Третья и последняя встреча произошла через полгода. Илоис исполнилось пятнадцать лет. По законам Немедии это был возраст совершеннолетия для женщин, достигнув которого, девушка могла вступить в брак. На это торжественное событие в замок благородного Цальса были приглашены ее жених и его отец. Кельберг все время со дня их последней встречи провел в писании мрачных стихов и полном одиночестве, нарушить которое не решались даже слуги. Он почти ничего не ел и очень исхудал.

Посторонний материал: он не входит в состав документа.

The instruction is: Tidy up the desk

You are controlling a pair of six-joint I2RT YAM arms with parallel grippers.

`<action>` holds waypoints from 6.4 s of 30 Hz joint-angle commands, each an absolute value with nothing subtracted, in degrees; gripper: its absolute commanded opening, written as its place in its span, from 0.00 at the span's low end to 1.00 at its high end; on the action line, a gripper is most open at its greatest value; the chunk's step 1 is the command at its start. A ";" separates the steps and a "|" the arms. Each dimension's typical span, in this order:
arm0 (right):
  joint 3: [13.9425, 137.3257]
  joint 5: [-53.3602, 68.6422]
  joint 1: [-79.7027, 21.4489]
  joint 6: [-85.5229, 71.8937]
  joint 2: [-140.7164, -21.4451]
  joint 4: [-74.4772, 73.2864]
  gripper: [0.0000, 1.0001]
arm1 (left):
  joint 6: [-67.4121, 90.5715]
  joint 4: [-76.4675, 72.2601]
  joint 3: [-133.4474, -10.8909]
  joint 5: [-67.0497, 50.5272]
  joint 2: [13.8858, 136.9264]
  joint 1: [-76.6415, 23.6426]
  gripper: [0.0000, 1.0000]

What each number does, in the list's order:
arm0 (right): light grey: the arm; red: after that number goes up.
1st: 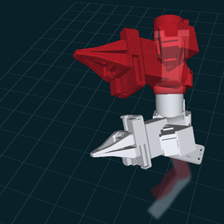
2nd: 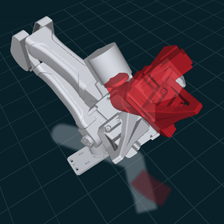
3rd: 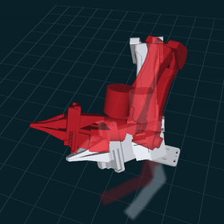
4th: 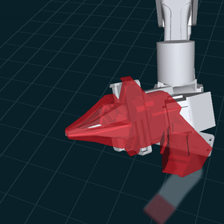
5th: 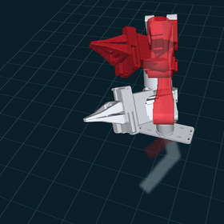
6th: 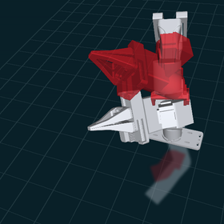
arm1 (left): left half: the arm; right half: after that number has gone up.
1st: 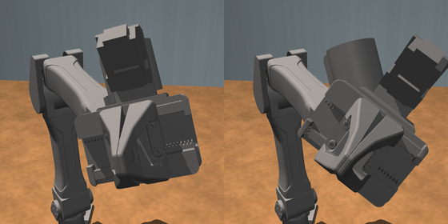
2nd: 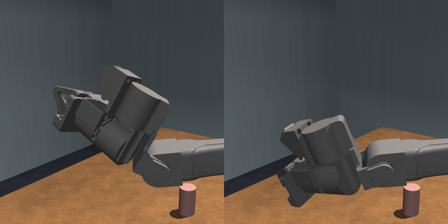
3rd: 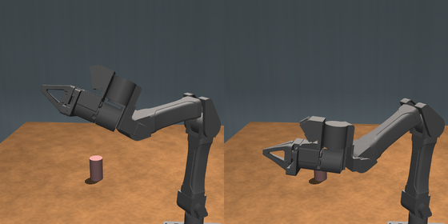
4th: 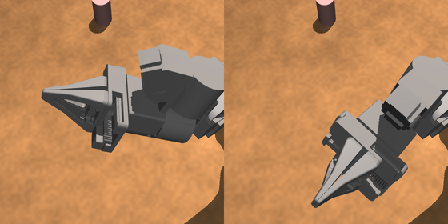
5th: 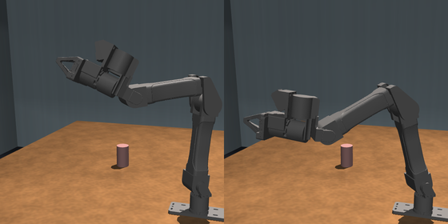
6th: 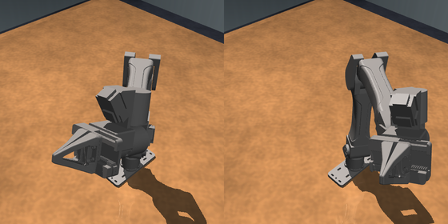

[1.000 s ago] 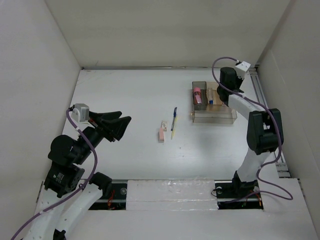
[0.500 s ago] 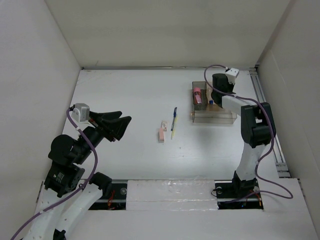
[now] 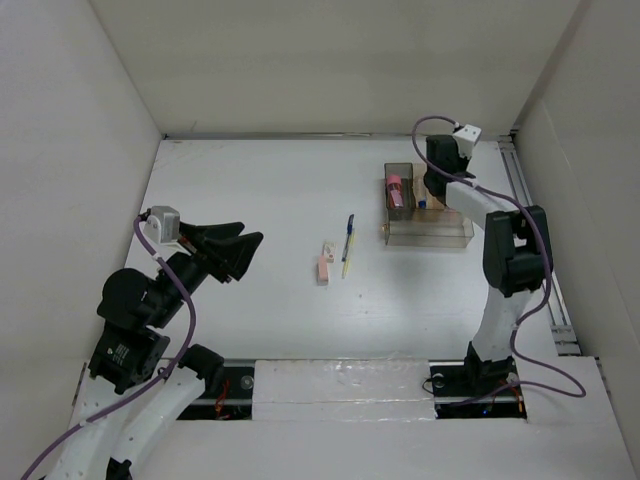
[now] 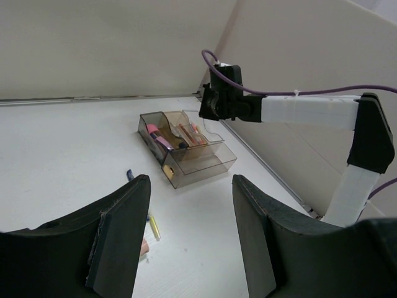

Юноша категорически отказался надевать пышное и богатое платье, подобное тому, что было на нем во время коронации Нимеда. Он оделся во все черное, словно был зван не на день рождения, а на похороны. Черный цвет камзола и шляпы подчеркивал его бледность, худобу и глубокие тени под глазами. С Илоис он поздоровался подчеркнуто вежливо и холодно; сел в самый дальний угол стола, где и собирался, не вставая, провести время до окончания вечера.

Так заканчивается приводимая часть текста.